Science Poem of the Week (5)

By Josie Glausiusz | November 20, 2006 6:00 pm

I was about six years old when I first saw a living pig. It was at the Brent Show, an autumn festival that annually brought the joys of the countryside to my neighborhood in north-west London, turning a local park into a muddy swamp as the crowds trampled the grass in the rain. (It always rained.) The pig was penned in a row with an array of other farm animals, and it fascinated me: it was large, grey and lumpen and lay unstirring in mucky puddle. I now think it must have been very bored. Though sorely maligned as slovenly, slothful and greedy, pigs are in fact highly intelligent and resourceful foragers, and, as Galway Kinnell reminds us in Saint Francis And The Sow, are also creatures of great beauty.
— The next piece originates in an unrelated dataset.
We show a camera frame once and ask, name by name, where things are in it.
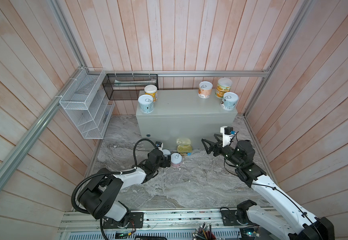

The poem is reprinted here with kind permission of the poet, who can be heard reading it at Imagine Nature, a collection compiled by the American Museum of Natural History.

Saint Francis And The Sow
By Galway Kinnell


The bud
stands for all things,
even for those things that don’t flower,
for everything flowers, from within, of self-blessing;
though sometimes it is necessary
to reteach a thing its loveliness,
to put a hand on its brow
of the flower
and retell it in words and in touch
it is lovely
until it flowers again from within, of self-blessing;
as Saint Francis
put his hand on the creased forehead
of the sow, and told her in words and in touch
blessings of earth on the sow, and the sow
began remembering all down her thick length,
from the earthen snout all the way
through the fodder and slops to the spiritual curl of the tail,
from the hard spininess spiked out from the spine
down through the great broken heart
to the blue milken dreaminess spurting and shuddering
from the fourteen teats into the fourteen mouths sucking and blowing beneath
them:
the long, perfect loveliness of sow.

Note: Galway Kinnell is the author of 11 volumes of poetry, including Strong Is Your Hold (2006); A New Selected Poems (2001) (a finalist for the National Book Award); Imperfect Thirst (1996); The Book of Nightmares (1973), and a children’s book, How the Alligator Missed Breakfast (1982.) Social justice, animals and nature form strong themes in his work. “If you could keep going deeper and deeper,” he has said, “‘you’d finally not be a person … you’d be a blade of grass or ultimately perhaps a stone. And if a stone could read poetry would speak for it.”

For another lovely prose ode to a pig, see The Good Good Pig: The Extraordinary Life of Christopher Hogwood, (Ballantine Books, 2006) by Sy Montgomery, whose musings on animals, including tarantulas and sperm whales, have appeared in her many features and reviews for DISCOVER.